DATASET SECTION:
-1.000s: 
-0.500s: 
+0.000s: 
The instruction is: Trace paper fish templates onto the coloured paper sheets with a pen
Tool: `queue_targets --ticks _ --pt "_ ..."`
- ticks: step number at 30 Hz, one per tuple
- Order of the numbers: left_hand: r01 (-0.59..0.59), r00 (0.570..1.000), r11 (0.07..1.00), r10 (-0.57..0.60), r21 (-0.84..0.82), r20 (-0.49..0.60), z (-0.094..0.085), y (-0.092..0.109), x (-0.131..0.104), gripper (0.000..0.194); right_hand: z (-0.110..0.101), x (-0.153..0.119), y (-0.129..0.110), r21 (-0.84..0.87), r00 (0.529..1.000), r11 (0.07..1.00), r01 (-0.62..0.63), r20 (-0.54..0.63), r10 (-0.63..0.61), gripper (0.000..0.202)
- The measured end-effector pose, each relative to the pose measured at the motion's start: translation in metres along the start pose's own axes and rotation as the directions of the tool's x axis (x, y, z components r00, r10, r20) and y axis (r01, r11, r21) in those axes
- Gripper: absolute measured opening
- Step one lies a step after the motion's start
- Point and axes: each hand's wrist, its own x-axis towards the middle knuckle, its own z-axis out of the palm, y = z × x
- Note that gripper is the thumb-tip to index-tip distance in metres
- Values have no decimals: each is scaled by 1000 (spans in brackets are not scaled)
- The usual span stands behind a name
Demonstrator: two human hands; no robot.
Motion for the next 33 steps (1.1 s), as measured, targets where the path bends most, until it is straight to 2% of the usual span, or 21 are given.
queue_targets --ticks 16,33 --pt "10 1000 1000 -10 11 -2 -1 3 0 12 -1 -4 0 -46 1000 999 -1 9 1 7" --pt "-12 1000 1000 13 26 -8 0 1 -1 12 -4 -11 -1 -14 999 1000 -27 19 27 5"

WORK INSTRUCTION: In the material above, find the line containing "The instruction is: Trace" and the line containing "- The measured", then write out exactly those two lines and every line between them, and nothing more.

OUTPUT OF THE TASK:
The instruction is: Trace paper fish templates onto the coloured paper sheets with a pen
Tool: `queue_targets --ticks _ --pt "_ ..."`
- ticks: step number at 30 Hz, one per tuple
- Order of the numbers: left_hand: r01 (-0.59..0.59), r00 (0.570..1.000), r11 (0.07..1.00), r10 (-0.57..0.60), r21 (-0.84..0.82), r20 (-0.49..0.60), z (-0.094..0.085), y (-0.092..0.109), x (-0.131..0.104), gripper (0.000..0.194); right_hand: z (-0.110..0.101), x (-0.153..0.119), y (-0.129..0.110), r21 (-0.84..0.87), r00 (0.529..1.000), r11 (0.07..1.00), r01 (-0.62..0.63), r20 (-0.54..0.63), r10 (-0.63..0.61), gripper (0.000..0.202)
- The measured end-effector pose, each relative to the pose measured at the motion's start: translation in metres along the start pose's own axes and rotation as the directions of the tool's x axis (x, y, z components r00, r10, r20) and y axis (r01, r11, r21) in those axes

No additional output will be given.